Almost all the 3 ½ hours of colloquy at the February 28, 2023 Supreme Court hearing on the student debt relief cases, Biden v. Nebraska, No. 22-506, and U.S. Department of Education v. Brown, No. 22-535, was devoted to two issues: (1) whether the plaintiff states and/or individuals have standing to challenge the debt cancellation program, and if they do, (2) whether the mass cancellation of more than $400 billion in student loan debt is authorized under the Higher Education Relief Opportunities for Students, or HEROES, Act and otherwise is procedurally proper.
Only Justices Clarence Thomas and Neil Gorsuch asked questions specifically focused on the most fundamental — but barely mentioned — underlying issue in these cases: Does the Biden administration’s half-trillion dollar so-called debt forgiveness giveaway to tens of millions of borrowers violate the Appropriations Clause of the U.S. Constitution?
The answer—which my former, long-time law partner Herb Fenster and I addressed in the amicus brief that we filed on behalf of the Atlantic Legal Foundation—is that the entire mass student debt cancellation is unconstitutional.
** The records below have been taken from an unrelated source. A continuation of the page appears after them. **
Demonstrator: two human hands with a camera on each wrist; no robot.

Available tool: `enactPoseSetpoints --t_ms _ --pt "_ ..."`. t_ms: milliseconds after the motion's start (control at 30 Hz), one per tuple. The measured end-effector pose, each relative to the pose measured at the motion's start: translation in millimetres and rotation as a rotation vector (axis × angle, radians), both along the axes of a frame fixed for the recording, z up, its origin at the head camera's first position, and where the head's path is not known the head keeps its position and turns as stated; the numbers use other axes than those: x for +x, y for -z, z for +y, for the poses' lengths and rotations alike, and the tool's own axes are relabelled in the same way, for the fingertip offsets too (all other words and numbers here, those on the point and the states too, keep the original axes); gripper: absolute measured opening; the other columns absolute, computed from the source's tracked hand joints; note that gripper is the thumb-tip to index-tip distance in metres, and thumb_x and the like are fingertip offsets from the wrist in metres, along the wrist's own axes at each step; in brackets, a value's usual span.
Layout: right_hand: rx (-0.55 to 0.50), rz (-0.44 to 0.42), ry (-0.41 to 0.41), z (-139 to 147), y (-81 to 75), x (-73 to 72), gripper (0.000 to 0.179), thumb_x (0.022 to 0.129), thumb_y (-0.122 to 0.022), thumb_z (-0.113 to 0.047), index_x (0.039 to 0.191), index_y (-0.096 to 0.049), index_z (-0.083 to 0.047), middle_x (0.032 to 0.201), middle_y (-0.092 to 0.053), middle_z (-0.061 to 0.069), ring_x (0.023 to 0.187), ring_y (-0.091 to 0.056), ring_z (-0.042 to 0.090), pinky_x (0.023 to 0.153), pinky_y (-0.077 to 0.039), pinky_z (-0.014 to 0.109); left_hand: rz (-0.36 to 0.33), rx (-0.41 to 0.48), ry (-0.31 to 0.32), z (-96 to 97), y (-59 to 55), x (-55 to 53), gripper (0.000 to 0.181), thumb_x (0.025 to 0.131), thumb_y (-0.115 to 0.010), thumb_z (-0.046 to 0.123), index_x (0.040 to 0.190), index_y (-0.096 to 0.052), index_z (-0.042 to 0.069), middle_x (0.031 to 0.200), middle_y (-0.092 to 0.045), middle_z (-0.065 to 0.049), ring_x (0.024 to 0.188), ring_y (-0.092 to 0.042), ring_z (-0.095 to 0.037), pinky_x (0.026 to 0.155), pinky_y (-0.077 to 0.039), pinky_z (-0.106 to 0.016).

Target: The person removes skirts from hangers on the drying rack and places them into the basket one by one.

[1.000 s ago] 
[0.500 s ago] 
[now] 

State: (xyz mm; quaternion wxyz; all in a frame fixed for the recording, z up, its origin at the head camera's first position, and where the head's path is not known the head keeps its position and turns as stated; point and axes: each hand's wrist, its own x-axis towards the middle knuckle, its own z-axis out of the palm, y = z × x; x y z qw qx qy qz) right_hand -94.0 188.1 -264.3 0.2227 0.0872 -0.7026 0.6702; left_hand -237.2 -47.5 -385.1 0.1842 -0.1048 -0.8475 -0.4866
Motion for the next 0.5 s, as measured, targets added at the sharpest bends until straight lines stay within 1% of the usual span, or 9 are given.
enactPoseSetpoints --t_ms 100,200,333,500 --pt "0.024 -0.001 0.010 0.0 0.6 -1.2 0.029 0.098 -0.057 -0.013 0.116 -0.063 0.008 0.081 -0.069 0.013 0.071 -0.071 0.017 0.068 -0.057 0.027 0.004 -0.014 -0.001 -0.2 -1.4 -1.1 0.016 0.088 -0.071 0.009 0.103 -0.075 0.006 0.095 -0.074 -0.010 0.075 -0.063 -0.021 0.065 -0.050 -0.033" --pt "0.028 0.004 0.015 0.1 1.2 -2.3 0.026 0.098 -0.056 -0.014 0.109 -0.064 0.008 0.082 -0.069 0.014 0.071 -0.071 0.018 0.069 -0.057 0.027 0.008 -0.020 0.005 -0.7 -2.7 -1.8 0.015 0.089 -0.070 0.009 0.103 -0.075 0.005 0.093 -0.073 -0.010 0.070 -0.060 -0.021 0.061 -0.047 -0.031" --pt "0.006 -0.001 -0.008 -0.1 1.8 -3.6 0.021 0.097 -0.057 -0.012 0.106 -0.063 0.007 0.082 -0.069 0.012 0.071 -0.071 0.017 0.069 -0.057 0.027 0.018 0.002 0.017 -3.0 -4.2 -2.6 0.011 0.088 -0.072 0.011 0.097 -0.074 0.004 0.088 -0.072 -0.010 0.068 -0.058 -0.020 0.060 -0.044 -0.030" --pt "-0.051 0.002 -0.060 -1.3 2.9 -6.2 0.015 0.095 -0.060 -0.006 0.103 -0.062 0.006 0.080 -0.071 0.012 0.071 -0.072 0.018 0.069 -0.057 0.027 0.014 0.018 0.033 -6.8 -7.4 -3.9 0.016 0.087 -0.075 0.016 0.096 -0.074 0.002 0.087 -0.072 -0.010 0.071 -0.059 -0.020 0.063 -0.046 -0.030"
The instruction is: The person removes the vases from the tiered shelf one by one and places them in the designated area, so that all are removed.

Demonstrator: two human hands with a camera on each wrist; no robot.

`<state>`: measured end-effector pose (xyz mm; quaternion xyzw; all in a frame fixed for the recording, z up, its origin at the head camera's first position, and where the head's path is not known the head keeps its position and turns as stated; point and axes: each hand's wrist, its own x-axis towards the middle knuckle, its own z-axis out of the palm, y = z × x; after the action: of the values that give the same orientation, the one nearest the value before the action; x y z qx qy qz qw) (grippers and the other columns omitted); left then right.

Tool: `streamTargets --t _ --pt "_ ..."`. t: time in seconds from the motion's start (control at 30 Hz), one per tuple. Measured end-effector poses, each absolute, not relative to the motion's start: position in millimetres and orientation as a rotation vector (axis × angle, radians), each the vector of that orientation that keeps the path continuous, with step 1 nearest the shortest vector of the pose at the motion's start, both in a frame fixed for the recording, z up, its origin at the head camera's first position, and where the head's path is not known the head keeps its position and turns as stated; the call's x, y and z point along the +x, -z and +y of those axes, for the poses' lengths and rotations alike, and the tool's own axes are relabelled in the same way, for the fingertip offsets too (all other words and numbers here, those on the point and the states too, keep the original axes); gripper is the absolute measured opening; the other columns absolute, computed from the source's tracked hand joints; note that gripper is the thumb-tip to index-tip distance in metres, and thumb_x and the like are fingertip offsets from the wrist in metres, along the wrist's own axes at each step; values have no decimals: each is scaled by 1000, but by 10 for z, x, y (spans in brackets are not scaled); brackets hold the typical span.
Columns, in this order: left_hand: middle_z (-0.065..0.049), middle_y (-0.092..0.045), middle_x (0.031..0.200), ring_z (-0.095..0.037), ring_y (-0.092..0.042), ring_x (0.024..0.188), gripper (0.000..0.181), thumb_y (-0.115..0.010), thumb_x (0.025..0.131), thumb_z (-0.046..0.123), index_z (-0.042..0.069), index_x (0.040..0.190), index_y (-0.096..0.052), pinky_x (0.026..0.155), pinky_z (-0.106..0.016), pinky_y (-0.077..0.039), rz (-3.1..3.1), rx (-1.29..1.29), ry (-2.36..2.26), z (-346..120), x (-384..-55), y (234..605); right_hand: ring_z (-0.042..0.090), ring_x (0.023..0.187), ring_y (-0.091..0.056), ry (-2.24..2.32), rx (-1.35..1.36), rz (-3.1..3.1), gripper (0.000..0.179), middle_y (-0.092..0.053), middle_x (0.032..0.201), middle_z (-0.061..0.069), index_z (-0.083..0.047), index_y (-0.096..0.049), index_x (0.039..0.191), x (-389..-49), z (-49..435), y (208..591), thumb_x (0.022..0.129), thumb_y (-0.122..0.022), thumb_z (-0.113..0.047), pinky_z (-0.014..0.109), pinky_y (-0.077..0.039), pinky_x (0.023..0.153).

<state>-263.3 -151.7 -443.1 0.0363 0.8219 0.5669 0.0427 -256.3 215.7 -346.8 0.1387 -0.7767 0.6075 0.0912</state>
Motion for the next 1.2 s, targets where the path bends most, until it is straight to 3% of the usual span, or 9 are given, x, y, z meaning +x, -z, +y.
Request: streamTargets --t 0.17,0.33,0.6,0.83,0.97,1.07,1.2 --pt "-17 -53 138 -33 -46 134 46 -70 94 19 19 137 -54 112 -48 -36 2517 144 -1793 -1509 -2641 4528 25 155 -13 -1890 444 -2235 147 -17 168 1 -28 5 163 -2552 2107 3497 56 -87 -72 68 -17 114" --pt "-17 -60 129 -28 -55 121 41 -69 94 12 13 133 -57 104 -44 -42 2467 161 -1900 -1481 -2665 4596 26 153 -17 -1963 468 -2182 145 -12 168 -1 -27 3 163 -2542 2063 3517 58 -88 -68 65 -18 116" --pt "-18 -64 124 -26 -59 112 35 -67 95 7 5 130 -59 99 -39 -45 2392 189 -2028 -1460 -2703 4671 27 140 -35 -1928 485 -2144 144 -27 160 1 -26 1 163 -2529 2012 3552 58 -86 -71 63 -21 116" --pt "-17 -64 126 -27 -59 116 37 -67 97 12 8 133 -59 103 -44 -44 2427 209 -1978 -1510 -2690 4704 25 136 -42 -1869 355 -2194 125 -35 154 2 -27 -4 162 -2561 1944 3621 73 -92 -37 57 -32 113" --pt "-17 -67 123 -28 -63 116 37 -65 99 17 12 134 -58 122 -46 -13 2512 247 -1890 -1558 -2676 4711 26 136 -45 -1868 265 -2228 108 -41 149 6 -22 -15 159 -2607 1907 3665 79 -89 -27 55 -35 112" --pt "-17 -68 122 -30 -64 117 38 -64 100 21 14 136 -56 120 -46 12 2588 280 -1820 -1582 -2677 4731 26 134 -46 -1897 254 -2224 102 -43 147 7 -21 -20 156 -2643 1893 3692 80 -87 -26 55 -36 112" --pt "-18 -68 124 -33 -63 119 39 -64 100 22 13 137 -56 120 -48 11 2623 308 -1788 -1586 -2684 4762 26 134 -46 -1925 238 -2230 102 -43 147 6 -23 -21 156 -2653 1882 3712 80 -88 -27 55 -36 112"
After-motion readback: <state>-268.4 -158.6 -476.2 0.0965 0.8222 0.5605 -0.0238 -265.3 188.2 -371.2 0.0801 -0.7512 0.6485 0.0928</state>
Law360 has published our Expert Analysis, which focuses on the questions that Justices Thomas and Gorsuch asked at the hearing about the Appropriations Clause issue. As discussed in our article, U.S. Solicitor General Elizabeth Prelogar’s response was flawed, but Nebraska Solicitor General James Campbell’s answer was exactly correct: The Executive Branch cannot usurp Congress’ “power of the purse,” which is a tenet of the separation of powers.